**Work to be completed:** Only the number is wanted: count the lines in the data with "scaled" in them.

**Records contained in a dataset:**

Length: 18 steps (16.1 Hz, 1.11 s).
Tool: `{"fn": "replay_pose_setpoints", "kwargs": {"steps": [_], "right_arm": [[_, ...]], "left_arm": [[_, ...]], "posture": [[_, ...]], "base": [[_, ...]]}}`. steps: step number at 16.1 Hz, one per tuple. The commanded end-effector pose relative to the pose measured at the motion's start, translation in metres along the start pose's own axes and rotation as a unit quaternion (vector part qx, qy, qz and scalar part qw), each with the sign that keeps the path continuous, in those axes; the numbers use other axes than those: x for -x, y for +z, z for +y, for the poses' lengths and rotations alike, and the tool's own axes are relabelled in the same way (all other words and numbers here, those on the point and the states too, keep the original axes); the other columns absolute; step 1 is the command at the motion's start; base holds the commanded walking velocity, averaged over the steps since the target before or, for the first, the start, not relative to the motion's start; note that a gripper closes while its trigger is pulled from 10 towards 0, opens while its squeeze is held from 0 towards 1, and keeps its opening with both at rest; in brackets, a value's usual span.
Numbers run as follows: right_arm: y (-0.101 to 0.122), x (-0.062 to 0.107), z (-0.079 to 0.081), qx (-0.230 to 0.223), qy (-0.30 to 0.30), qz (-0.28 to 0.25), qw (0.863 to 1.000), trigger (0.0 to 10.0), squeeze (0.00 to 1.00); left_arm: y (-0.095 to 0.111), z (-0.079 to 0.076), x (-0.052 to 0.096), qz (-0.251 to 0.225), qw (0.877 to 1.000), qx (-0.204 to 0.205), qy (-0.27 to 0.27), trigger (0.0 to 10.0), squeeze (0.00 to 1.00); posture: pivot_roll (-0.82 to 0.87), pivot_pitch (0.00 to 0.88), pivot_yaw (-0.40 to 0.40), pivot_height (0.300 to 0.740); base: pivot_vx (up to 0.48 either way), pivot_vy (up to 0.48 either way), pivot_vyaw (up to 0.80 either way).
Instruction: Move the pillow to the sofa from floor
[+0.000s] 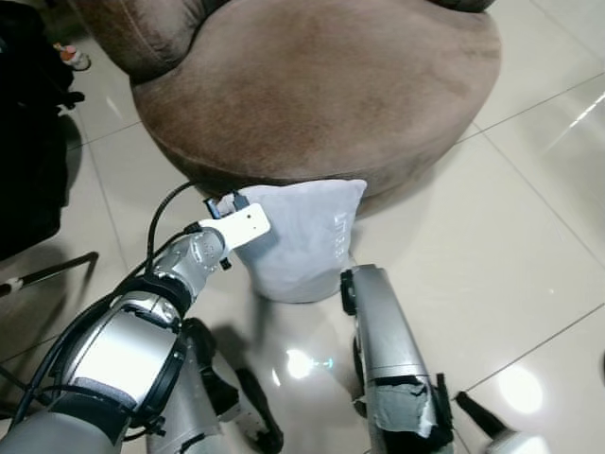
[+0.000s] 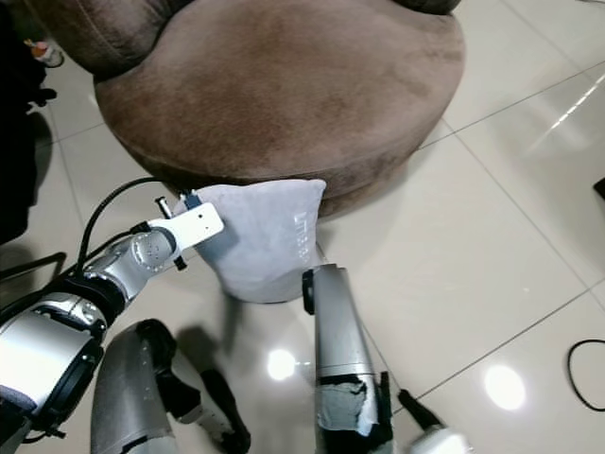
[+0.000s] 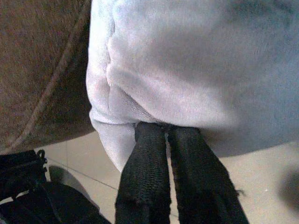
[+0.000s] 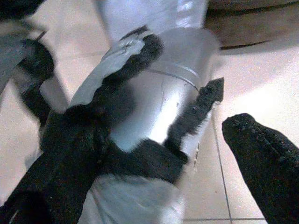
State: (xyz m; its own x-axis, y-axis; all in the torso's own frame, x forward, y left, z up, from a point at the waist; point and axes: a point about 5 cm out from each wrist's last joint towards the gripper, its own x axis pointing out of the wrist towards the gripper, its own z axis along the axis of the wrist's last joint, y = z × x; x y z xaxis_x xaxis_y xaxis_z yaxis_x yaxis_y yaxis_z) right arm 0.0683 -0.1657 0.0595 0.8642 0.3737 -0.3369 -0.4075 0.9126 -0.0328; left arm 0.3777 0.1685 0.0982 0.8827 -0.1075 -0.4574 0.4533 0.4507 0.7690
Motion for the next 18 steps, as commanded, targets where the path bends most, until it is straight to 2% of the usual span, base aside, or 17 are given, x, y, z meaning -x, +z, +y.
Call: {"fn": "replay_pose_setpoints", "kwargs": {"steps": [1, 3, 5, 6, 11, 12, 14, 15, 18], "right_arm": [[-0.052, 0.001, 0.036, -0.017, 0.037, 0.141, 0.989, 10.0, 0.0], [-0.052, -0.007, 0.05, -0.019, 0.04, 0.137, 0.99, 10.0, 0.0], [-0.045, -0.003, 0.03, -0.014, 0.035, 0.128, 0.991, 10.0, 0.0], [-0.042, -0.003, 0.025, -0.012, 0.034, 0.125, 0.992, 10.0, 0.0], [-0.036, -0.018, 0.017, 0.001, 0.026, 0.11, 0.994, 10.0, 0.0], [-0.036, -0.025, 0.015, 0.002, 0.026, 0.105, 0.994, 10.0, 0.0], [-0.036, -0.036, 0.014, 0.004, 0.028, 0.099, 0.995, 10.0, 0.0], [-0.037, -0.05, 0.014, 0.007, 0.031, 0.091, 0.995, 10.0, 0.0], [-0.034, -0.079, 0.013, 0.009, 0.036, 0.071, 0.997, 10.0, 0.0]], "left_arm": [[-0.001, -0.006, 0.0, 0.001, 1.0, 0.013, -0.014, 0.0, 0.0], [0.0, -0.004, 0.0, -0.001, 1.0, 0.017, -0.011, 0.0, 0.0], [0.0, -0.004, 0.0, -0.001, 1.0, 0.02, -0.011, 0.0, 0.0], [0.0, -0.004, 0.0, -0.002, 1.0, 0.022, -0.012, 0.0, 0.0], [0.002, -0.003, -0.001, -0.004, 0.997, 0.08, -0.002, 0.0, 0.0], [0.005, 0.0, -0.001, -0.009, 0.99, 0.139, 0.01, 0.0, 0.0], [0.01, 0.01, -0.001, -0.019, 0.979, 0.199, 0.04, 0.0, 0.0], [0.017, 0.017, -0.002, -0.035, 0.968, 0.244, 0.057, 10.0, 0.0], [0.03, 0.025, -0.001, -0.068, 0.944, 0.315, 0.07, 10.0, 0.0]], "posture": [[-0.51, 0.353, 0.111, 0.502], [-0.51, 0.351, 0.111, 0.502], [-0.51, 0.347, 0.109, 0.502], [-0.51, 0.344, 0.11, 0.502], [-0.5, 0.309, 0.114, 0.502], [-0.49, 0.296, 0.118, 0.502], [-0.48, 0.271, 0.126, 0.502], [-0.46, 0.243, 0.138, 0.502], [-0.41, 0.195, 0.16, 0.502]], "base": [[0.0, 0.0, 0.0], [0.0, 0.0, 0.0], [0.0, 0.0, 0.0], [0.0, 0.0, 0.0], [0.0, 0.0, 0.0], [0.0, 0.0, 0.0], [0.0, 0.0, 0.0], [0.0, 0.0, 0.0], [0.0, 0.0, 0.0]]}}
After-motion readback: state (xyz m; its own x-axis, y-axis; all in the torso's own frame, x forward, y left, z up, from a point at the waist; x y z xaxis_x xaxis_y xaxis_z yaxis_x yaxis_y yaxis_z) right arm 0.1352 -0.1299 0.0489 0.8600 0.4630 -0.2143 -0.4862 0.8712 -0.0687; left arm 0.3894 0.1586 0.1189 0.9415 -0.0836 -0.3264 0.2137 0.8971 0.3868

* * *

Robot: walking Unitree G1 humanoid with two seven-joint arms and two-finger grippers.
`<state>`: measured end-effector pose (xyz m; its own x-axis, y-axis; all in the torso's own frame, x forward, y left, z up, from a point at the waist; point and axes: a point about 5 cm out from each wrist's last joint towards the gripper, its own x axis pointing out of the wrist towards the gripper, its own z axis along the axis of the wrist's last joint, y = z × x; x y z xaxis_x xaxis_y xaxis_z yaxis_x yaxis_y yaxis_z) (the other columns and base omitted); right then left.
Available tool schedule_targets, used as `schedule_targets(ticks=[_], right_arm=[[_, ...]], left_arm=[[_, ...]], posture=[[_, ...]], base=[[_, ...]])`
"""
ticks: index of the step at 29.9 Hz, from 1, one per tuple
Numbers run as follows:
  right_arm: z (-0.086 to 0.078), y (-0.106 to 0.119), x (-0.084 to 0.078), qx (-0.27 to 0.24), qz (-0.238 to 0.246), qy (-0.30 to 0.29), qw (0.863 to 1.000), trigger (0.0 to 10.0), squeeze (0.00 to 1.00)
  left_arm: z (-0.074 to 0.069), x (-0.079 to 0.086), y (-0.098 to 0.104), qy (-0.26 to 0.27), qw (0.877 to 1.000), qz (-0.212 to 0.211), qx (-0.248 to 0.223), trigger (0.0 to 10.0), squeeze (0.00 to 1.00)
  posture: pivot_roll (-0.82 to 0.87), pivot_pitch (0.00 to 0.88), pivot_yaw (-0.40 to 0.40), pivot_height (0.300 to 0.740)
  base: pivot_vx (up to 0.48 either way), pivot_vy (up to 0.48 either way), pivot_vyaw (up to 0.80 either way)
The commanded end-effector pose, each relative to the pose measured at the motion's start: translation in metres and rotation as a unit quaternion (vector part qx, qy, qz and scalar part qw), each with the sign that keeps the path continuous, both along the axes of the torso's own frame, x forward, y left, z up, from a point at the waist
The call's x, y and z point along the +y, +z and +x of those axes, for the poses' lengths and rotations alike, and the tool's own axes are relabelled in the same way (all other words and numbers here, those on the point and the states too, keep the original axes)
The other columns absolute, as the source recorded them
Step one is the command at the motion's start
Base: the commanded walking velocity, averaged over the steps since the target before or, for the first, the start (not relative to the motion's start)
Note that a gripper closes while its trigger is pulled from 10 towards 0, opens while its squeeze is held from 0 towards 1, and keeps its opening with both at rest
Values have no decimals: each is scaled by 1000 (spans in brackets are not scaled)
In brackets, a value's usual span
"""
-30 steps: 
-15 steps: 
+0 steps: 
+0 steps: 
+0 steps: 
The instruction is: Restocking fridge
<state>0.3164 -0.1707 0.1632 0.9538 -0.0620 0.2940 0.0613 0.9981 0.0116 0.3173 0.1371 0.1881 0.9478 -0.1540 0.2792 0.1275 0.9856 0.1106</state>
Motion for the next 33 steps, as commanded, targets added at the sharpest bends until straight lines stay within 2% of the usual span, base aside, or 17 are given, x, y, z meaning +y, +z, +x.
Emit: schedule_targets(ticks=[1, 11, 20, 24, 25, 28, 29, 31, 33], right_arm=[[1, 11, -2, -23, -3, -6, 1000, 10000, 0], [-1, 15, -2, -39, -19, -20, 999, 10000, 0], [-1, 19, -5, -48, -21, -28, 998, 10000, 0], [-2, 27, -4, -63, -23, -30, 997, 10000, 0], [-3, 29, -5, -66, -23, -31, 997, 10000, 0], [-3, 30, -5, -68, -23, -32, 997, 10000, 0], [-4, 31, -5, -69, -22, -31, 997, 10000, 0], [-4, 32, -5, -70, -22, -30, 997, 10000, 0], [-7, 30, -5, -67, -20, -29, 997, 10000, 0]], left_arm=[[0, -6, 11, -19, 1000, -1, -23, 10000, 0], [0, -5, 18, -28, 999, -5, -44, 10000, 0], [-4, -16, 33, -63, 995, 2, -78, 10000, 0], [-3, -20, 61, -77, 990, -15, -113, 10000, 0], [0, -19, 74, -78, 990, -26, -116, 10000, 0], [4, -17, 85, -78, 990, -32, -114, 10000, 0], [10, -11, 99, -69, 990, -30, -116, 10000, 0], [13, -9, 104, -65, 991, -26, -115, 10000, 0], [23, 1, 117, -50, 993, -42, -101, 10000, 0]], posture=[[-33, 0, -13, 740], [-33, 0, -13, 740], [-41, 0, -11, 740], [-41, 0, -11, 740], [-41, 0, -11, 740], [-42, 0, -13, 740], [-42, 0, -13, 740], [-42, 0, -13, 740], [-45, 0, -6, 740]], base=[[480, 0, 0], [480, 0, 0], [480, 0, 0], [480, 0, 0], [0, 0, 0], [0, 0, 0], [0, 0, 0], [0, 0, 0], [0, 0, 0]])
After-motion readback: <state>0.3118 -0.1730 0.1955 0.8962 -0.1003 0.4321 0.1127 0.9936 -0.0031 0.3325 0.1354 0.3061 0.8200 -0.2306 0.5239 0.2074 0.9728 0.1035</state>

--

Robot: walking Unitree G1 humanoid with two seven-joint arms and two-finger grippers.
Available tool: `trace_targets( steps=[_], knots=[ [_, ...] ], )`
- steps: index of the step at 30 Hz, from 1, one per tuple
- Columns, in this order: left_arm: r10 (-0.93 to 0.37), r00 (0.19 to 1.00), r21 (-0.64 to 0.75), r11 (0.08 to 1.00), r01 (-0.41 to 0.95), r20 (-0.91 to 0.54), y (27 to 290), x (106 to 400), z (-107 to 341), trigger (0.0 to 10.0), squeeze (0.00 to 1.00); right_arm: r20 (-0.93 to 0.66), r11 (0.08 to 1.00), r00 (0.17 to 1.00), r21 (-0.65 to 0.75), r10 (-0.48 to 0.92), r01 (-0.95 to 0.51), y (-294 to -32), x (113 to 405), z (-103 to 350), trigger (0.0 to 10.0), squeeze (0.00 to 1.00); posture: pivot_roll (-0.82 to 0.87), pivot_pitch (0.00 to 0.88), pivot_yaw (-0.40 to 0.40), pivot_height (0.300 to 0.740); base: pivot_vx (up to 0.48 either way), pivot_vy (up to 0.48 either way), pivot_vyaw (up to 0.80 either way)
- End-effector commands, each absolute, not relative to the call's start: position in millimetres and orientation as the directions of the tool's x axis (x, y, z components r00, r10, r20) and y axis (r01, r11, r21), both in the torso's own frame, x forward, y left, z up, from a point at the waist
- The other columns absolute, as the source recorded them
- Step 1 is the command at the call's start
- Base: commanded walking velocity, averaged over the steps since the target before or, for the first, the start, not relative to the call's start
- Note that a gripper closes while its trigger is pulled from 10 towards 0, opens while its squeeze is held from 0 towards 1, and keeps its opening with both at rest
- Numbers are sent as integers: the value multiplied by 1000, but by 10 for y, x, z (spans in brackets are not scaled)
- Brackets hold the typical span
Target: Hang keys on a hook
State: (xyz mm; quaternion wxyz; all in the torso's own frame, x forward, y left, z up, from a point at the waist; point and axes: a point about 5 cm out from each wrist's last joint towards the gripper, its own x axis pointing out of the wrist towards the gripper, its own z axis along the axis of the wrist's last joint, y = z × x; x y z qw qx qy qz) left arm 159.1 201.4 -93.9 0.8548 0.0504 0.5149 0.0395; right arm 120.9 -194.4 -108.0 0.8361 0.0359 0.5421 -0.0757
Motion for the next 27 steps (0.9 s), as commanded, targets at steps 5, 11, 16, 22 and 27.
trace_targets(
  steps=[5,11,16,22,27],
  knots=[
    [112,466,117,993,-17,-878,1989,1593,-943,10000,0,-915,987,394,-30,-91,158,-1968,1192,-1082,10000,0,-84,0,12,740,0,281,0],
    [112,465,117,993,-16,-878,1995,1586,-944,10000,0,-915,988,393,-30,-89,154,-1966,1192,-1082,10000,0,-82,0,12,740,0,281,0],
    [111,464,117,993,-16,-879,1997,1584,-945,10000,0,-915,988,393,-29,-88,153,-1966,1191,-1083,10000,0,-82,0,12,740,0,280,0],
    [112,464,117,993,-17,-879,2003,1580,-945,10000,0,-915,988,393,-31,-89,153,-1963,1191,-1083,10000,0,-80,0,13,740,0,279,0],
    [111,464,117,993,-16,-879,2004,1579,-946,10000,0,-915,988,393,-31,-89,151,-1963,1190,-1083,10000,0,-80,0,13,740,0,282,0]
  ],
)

**Response to this exercise:** 2